Halfway between video art installation and a Thom Andersen theoretical film essays, the aptly titled “Book of Image” is a collage of images – mostly from classic films from many cultures as well as archival footage, narrated by the director’s gravelly voice reading quotations, fragments of literature, utterances, partial sentences….a poetic manifesto reflecting on Art, Life and Politics over an edited loop of film frames by Hitchcock, Eisenstein, Pasolini and many others, archival footage of Nazi Germany, Isis and other abominations and a mixtape of images detailing the bloodlust of political power and the emotion of great movies. Like the film memory of the collective subconscious, it amounts to an homage to the power of cinema and a masterful and erudite provocation by a master provocateur, whose voice is thickened with old age but has by no means lost its force or fight.

 

In a fashion, the spirit of Godard hovered over last year’s festival as well, when Michael Hazanavicius’ Redoubtable played the Theatre Lumière: a film about Godard and his central role in the events of 1968 when young French directors protested the festival as a tool of the cultural status quo and eventually caused the 21st Cannes Festival to shut down that year. In this 50th anniversary of those events which of Mai 1968 and launched a heady season of political agitation and cultural ferment, Godard is back on the Croisette – albeit only virtually in a press conference via a tenuous face-time connection. During the proceedings, he dispensed riddle-like wisdom (representative sample: “The key to cinema is x+3= 1. Now you just have to find the lock”).
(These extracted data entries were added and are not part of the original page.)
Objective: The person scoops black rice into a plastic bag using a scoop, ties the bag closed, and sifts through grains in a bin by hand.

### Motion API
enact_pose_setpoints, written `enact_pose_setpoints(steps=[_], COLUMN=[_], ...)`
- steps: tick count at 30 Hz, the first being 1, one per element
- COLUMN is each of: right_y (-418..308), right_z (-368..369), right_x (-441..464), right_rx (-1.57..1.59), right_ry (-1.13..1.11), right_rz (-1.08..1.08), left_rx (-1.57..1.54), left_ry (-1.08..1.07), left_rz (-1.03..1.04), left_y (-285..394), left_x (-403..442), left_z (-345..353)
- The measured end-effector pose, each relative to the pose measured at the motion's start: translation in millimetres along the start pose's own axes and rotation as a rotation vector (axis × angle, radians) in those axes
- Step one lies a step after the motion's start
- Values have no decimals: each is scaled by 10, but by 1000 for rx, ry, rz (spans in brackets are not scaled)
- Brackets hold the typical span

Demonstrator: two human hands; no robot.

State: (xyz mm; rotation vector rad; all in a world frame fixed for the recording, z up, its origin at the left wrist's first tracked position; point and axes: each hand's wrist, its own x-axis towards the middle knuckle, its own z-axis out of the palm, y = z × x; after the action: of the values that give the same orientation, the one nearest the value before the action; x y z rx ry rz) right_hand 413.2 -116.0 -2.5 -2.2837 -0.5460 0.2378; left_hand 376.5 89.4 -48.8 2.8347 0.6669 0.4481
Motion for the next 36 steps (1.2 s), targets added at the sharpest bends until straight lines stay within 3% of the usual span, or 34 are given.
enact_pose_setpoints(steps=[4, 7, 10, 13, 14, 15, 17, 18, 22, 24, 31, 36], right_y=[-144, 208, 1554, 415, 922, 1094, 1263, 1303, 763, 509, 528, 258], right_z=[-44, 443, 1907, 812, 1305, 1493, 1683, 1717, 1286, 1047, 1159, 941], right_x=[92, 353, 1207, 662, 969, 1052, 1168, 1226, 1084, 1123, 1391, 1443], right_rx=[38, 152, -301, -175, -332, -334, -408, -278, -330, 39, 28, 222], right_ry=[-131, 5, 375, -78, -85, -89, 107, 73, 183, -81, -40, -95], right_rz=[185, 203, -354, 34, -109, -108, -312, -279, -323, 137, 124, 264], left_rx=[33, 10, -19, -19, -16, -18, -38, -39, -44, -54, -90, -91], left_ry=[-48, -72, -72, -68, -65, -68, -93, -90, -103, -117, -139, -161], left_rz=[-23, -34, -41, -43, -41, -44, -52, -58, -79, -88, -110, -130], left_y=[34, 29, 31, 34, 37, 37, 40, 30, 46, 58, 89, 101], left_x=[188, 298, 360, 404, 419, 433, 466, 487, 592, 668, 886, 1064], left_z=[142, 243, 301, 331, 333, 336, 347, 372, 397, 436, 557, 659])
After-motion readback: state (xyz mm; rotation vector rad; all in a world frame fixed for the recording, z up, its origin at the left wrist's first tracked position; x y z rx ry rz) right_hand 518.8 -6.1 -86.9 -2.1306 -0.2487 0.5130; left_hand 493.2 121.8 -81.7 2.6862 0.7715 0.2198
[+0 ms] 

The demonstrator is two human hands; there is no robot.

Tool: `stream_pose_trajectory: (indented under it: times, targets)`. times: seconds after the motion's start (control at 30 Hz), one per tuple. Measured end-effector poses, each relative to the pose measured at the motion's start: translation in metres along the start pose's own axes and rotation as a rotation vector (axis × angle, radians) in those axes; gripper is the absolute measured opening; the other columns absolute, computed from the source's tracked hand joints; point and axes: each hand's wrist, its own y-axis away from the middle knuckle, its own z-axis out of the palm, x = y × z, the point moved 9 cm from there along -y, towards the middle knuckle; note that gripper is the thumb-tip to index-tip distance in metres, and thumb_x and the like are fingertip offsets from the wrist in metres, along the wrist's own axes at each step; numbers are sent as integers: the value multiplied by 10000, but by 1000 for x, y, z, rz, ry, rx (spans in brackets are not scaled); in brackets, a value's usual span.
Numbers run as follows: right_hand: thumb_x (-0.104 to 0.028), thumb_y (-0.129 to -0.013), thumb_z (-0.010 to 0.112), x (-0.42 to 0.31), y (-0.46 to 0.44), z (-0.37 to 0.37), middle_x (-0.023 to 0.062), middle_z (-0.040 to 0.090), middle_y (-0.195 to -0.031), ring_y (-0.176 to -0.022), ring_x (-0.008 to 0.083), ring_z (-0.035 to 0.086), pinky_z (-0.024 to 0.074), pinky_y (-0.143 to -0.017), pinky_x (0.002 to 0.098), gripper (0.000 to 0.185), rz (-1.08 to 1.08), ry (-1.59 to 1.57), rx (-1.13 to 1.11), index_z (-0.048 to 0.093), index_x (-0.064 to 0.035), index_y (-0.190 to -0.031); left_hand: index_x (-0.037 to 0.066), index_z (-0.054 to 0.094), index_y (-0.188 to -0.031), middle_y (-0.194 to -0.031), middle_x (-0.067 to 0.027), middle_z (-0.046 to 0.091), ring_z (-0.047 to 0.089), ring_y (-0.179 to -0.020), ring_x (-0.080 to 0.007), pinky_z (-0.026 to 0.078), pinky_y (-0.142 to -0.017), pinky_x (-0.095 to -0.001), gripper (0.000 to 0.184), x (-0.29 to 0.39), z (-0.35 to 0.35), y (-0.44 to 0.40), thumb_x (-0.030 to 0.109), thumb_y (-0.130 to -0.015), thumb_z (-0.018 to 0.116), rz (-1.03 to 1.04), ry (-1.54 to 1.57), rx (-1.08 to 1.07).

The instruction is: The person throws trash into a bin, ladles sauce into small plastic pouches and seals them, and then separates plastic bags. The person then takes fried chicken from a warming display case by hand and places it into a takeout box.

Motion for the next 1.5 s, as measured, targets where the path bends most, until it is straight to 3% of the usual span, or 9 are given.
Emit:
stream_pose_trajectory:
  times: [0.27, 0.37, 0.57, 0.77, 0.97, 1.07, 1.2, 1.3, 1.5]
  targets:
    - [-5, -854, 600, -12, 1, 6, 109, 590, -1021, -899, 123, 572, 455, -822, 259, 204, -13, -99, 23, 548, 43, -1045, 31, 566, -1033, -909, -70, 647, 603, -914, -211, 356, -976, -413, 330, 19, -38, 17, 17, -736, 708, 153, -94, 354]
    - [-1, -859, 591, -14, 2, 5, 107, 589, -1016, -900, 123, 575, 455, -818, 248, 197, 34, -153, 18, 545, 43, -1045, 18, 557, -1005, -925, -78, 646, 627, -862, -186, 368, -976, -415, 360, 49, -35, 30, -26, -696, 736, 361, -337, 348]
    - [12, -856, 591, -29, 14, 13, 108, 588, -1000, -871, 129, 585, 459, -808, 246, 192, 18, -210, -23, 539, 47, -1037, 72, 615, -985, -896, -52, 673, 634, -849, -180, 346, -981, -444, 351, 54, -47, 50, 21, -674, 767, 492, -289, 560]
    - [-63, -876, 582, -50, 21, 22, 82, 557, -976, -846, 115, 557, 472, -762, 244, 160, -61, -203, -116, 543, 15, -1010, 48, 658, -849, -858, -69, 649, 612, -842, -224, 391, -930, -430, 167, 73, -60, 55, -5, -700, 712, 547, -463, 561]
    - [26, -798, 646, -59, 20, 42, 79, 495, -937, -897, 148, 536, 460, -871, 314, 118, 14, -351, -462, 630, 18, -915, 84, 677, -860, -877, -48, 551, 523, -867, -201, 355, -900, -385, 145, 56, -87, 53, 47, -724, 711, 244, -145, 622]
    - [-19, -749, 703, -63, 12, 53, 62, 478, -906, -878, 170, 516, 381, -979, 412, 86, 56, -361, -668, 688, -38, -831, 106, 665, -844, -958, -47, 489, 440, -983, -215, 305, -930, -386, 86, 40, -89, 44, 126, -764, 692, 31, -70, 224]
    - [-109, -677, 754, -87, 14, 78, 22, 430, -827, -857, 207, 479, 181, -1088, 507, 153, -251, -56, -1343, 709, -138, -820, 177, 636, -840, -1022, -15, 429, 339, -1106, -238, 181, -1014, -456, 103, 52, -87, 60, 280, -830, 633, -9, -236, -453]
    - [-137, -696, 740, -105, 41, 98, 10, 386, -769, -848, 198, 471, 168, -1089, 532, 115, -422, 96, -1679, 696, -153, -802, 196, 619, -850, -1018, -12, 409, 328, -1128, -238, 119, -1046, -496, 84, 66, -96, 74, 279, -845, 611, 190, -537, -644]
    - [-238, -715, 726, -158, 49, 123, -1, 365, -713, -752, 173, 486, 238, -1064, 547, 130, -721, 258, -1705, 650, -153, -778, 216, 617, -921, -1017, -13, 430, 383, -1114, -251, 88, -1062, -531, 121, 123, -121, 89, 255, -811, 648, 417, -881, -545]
But his strongest statement was the film itself, an artistic testament both timely and harkening to an era by now largely consigned to history. Godard posits art as a missive from each historical epoch era to posterity which endures past the demise of those who created it, suggesting an elegy to a disappearing form of expression.  And yet, just as many question cinema as we’ve known it as a viable form of art and commerce, Livre d’ Image feels less s like a funeral oration than a powerful endorsement of movies as Art, a sort of conceptual hymnal to the moving image, it’s power, achievements  and ultimate humanity.

You may find Godard’s posture conceited, even irritating at times but it is hard to ignore him as a driving force in the past half-century of moving images. Now he launches his last defi, a challenge to an age of digitally disposable and replicable images. A Paean to the enduring legacy of film and all in all fitting entry in this anniversary festival.